Data records Block Start
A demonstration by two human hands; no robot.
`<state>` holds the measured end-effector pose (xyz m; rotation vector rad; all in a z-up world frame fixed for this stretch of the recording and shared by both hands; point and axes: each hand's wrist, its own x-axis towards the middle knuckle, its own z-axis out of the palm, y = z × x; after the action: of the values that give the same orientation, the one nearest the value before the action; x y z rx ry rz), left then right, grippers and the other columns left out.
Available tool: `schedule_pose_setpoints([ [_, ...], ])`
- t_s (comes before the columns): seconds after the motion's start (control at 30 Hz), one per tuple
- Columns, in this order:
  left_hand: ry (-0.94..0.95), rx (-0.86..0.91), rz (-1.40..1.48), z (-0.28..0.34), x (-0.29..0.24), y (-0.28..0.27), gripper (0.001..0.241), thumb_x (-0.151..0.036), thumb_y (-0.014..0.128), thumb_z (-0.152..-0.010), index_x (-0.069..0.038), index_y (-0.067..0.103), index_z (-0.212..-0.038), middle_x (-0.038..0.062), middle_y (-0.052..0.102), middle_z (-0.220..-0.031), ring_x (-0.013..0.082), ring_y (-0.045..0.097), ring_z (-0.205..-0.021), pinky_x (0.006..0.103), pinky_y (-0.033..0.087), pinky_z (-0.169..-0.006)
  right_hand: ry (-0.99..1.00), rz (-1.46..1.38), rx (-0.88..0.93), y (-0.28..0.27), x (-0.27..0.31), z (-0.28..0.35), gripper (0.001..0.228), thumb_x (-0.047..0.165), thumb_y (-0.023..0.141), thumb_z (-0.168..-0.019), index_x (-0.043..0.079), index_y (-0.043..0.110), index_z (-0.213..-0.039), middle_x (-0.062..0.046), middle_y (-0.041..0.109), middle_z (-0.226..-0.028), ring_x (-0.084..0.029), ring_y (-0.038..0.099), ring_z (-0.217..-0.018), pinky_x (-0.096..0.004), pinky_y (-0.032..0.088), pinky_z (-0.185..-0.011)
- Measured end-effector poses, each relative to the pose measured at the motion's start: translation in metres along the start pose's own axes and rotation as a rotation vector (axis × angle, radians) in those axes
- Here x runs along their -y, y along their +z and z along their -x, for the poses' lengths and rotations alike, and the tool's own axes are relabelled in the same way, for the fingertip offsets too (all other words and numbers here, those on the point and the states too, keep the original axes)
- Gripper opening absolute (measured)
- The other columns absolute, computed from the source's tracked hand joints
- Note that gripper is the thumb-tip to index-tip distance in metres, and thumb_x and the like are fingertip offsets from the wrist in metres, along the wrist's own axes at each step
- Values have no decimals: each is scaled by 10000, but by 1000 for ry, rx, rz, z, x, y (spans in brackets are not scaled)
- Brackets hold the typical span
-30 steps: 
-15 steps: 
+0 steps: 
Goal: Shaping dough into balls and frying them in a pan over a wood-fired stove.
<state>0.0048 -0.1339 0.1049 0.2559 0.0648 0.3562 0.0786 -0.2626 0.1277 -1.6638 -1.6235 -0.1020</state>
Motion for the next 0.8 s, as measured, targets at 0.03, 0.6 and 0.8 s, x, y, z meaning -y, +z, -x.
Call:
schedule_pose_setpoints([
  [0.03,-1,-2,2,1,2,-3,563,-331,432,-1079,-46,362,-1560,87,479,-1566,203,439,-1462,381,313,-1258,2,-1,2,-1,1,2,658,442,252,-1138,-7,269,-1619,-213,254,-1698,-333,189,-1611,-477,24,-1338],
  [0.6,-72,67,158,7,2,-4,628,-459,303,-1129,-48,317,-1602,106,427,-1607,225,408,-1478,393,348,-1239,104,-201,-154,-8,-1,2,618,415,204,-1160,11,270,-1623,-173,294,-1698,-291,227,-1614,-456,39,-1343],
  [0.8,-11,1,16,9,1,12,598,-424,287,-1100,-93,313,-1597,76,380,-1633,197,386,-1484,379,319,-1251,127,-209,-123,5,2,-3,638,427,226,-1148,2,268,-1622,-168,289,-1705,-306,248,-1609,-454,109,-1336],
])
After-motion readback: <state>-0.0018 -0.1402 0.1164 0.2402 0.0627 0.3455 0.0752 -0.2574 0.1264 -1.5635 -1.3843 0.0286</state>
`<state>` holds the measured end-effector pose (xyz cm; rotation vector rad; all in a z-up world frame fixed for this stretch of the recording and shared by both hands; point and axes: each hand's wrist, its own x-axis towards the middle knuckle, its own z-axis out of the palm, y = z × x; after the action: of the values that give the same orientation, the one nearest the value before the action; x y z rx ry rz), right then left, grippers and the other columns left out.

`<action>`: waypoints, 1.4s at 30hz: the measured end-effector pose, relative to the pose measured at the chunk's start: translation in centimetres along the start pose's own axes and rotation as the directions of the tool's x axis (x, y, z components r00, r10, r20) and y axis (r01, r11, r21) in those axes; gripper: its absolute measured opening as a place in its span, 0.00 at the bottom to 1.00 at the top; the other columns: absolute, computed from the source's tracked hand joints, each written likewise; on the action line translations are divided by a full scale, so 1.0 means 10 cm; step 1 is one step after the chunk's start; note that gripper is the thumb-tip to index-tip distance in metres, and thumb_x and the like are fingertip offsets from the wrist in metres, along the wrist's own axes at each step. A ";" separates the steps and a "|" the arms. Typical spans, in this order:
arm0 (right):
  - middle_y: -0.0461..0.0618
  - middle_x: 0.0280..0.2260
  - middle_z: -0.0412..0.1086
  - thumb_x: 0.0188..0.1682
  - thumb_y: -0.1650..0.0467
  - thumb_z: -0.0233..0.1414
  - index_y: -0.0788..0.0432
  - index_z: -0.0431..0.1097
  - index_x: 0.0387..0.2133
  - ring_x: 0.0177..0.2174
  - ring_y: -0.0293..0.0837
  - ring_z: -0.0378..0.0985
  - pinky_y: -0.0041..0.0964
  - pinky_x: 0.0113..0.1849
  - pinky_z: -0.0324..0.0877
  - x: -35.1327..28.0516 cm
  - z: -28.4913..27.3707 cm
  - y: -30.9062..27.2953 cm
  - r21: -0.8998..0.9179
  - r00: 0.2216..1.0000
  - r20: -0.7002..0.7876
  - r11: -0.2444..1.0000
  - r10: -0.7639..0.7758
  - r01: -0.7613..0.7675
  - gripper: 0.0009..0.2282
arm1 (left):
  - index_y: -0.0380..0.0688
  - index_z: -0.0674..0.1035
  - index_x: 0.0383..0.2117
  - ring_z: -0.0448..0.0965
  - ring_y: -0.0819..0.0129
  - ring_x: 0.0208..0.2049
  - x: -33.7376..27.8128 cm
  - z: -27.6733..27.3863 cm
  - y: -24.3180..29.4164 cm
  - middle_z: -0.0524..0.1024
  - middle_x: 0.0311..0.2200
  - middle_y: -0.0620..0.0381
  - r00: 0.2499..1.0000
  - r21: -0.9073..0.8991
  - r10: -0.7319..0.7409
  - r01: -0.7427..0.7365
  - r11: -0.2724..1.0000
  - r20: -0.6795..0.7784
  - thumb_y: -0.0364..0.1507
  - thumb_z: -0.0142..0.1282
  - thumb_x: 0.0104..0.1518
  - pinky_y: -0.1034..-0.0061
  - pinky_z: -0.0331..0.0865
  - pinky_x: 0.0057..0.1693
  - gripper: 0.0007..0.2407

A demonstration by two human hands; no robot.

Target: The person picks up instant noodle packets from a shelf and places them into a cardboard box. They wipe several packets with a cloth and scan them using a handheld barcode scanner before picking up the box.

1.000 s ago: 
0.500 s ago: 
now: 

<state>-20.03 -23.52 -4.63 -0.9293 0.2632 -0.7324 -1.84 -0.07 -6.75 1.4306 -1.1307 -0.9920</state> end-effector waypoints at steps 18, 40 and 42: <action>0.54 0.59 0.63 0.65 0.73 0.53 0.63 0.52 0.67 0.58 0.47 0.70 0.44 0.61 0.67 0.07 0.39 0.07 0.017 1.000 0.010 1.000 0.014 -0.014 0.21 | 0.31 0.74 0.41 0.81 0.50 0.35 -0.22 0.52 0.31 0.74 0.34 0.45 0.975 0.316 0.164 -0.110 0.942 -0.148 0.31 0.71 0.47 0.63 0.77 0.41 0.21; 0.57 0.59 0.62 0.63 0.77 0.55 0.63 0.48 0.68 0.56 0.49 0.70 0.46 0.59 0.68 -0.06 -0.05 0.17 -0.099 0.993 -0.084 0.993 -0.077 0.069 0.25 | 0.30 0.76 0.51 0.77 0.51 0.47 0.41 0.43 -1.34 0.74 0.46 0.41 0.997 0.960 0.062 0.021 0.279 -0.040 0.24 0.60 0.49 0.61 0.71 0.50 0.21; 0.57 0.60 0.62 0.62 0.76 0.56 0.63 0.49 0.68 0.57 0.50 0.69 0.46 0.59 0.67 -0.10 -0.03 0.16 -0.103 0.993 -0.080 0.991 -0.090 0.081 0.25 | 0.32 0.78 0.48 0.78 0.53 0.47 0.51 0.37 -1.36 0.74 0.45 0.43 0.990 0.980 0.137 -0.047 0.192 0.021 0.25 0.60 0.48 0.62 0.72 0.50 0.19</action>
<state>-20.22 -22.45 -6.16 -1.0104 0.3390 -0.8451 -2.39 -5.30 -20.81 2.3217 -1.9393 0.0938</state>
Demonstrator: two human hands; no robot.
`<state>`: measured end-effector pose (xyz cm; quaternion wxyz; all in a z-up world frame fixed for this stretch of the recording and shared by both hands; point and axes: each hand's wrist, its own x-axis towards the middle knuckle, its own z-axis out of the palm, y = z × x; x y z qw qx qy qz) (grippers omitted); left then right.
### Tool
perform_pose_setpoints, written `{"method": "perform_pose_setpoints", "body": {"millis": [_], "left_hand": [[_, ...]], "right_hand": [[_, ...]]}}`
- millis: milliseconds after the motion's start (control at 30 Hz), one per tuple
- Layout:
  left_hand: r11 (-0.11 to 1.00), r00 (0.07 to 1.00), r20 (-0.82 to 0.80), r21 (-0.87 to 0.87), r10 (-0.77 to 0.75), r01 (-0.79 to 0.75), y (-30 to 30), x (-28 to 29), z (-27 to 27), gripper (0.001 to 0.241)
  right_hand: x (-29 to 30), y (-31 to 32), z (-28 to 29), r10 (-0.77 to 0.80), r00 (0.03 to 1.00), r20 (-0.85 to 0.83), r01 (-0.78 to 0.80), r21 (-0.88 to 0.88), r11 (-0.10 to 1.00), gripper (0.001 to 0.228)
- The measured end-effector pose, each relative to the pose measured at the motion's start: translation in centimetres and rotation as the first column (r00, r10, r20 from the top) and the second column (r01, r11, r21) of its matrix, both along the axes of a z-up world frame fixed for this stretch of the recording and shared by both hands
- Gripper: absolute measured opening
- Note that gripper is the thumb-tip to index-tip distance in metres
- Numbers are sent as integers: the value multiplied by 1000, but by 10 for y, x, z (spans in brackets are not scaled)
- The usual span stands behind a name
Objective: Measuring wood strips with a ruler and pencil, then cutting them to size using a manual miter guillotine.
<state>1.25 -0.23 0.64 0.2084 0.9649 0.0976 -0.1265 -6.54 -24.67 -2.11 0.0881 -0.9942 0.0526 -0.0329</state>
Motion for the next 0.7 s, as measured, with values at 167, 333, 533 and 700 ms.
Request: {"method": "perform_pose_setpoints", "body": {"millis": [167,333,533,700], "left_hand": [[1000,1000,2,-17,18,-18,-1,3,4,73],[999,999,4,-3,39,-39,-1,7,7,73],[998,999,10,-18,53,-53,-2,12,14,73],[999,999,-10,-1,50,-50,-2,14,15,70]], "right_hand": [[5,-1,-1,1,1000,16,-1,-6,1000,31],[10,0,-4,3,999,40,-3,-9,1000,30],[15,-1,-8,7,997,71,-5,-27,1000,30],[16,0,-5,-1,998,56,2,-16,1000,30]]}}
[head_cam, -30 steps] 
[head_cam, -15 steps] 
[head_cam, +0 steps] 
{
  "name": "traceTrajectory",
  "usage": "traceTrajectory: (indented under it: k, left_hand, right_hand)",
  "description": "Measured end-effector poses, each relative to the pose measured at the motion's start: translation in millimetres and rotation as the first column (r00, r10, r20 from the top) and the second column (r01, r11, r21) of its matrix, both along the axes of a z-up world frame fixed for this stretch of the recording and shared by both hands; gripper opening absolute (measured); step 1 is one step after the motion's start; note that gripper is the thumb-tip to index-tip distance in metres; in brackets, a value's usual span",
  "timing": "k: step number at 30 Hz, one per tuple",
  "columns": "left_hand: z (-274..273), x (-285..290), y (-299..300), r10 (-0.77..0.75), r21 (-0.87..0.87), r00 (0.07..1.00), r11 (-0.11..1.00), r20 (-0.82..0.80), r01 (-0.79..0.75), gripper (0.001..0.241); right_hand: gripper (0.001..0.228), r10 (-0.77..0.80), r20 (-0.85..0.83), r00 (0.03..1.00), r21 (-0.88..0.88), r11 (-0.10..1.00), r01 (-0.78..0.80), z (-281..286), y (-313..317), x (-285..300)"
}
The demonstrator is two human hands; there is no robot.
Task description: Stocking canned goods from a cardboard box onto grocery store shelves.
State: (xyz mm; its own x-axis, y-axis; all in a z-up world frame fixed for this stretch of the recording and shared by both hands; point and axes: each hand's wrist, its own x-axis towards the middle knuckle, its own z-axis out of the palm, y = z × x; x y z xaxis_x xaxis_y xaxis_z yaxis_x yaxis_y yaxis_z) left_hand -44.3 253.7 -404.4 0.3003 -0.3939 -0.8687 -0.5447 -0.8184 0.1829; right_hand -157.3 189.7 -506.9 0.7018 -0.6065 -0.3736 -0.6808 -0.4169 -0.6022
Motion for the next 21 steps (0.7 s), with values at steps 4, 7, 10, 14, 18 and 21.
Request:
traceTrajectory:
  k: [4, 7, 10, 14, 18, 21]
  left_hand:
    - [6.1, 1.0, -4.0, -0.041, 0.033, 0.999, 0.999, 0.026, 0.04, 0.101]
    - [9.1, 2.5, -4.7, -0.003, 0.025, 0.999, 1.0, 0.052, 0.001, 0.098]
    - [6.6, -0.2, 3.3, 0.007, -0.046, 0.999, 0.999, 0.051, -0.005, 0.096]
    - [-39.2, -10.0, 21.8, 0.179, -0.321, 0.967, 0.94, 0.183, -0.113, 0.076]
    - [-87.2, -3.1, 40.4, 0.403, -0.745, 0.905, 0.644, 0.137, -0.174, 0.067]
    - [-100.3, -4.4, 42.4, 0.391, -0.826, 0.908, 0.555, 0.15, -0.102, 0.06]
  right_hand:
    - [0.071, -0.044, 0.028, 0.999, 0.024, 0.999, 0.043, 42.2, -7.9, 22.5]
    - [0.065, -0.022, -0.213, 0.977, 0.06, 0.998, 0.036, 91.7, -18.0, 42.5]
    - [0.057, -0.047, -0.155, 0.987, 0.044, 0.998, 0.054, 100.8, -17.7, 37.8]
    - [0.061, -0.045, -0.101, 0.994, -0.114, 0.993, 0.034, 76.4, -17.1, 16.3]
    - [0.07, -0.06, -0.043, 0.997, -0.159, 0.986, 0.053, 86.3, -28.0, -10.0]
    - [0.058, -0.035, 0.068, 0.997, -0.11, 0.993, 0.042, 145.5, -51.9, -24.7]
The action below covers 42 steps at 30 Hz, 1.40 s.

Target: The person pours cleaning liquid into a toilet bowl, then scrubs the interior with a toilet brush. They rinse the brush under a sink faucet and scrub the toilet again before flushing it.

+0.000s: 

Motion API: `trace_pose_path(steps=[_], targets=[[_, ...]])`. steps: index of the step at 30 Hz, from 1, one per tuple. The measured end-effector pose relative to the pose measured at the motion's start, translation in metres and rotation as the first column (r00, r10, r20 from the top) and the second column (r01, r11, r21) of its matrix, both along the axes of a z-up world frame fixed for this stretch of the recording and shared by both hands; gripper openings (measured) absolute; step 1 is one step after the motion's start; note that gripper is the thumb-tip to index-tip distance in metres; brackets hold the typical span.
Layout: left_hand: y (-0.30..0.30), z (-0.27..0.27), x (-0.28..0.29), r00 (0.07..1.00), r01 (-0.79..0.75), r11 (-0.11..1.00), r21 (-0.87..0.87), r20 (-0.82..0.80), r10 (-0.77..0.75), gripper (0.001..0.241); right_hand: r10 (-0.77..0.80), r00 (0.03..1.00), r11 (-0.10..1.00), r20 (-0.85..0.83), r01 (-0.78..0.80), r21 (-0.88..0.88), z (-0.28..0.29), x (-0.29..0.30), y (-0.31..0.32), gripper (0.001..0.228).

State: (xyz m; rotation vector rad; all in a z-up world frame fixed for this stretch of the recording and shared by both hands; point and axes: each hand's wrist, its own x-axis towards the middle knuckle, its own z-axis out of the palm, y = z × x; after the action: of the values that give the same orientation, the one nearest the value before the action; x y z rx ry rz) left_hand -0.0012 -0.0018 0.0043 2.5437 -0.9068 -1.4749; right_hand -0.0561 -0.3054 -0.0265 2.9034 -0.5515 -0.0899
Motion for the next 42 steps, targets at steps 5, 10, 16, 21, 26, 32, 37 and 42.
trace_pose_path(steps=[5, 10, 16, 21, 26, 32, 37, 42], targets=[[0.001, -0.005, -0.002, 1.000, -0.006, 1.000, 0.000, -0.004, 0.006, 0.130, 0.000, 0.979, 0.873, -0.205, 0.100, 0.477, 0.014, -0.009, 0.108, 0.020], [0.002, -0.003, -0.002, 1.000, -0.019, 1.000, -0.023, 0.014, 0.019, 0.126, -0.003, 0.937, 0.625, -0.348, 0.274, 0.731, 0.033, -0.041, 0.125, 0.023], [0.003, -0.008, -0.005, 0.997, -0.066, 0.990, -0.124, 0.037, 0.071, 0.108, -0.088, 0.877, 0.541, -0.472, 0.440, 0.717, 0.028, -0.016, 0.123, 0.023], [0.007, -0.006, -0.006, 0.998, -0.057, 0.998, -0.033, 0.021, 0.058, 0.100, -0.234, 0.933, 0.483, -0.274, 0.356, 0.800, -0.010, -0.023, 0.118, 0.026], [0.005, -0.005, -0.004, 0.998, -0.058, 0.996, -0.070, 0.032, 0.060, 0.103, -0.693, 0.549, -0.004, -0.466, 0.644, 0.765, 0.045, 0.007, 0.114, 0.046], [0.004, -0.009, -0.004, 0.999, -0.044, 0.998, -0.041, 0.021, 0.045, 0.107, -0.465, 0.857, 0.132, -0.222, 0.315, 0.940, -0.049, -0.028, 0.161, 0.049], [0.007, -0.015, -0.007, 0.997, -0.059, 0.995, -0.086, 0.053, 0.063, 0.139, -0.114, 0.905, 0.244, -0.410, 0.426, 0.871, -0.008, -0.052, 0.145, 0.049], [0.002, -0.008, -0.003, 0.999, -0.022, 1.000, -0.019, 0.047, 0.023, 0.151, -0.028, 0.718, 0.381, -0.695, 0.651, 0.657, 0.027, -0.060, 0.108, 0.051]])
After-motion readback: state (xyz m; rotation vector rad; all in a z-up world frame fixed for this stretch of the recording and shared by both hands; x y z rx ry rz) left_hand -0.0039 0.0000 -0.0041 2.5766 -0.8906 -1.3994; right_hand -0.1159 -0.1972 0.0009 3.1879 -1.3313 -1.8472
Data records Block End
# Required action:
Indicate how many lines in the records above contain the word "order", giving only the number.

# Answer space:
2